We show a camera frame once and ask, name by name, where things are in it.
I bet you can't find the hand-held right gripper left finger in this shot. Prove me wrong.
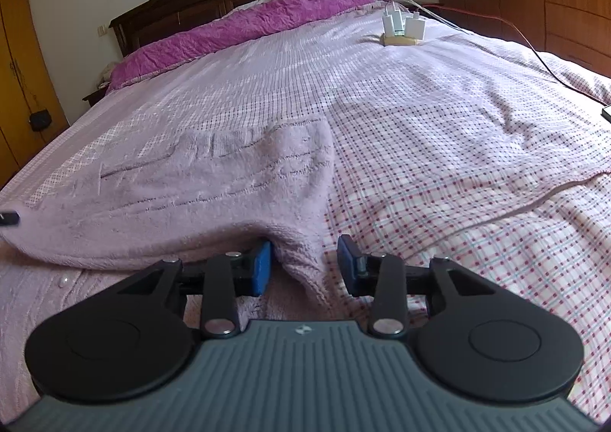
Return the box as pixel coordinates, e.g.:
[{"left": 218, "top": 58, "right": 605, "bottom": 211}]
[{"left": 115, "top": 241, "right": 274, "bottom": 338}]

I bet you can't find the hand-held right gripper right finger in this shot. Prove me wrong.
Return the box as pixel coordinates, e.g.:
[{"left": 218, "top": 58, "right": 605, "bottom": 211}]
[{"left": 337, "top": 235, "right": 497, "bottom": 336}]

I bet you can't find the lilac knit sweater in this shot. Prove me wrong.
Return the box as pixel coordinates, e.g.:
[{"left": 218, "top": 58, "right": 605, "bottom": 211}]
[{"left": 0, "top": 119, "right": 341, "bottom": 414}]

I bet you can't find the yellow wooden wardrobe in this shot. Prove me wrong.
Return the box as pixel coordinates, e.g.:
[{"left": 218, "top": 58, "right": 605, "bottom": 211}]
[{"left": 0, "top": 0, "right": 71, "bottom": 188}]

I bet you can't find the dark wooden nightstand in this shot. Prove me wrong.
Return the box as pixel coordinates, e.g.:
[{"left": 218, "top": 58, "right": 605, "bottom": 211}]
[{"left": 82, "top": 87, "right": 113, "bottom": 108}]

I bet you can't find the pink checked bedsheet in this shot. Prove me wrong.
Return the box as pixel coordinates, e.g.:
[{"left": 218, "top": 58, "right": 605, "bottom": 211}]
[{"left": 322, "top": 169, "right": 611, "bottom": 418}]

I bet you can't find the lilac waffle blanket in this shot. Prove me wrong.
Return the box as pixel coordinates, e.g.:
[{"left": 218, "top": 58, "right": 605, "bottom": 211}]
[{"left": 0, "top": 7, "right": 397, "bottom": 223}]

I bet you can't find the pink dotted duvet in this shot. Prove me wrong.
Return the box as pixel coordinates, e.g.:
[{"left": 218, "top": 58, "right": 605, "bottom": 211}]
[{"left": 325, "top": 7, "right": 611, "bottom": 225}]

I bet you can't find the magenta pillow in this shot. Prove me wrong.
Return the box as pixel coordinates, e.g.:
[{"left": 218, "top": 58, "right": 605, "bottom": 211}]
[{"left": 106, "top": 0, "right": 383, "bottom": 91}]

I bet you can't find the wooden dresser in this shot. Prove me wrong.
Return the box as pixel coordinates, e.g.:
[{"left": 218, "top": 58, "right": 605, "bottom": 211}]
[{"left": 432, "top": 0, "right": 611, "bottom": 79}]

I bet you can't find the white charger cable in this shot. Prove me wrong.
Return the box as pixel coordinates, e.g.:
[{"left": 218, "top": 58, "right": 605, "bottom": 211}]
[{"left": 389, "top": 0, "right": 474, "bottom": 35}]

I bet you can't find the black cable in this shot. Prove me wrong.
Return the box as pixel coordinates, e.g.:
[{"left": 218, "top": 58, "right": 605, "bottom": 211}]
[{"left": 499, "top": 19, "right": 611, "bottom": 105}]

++++++++++++++++++++

### What the exercise asks
Whenever a line of the data holds the string "cable", pick that line out.

### Answer
I bet you can't find the white charger cable in this shot. Prove me wrong.
I bet you can't find the black cable in this shot. Prove me wrong.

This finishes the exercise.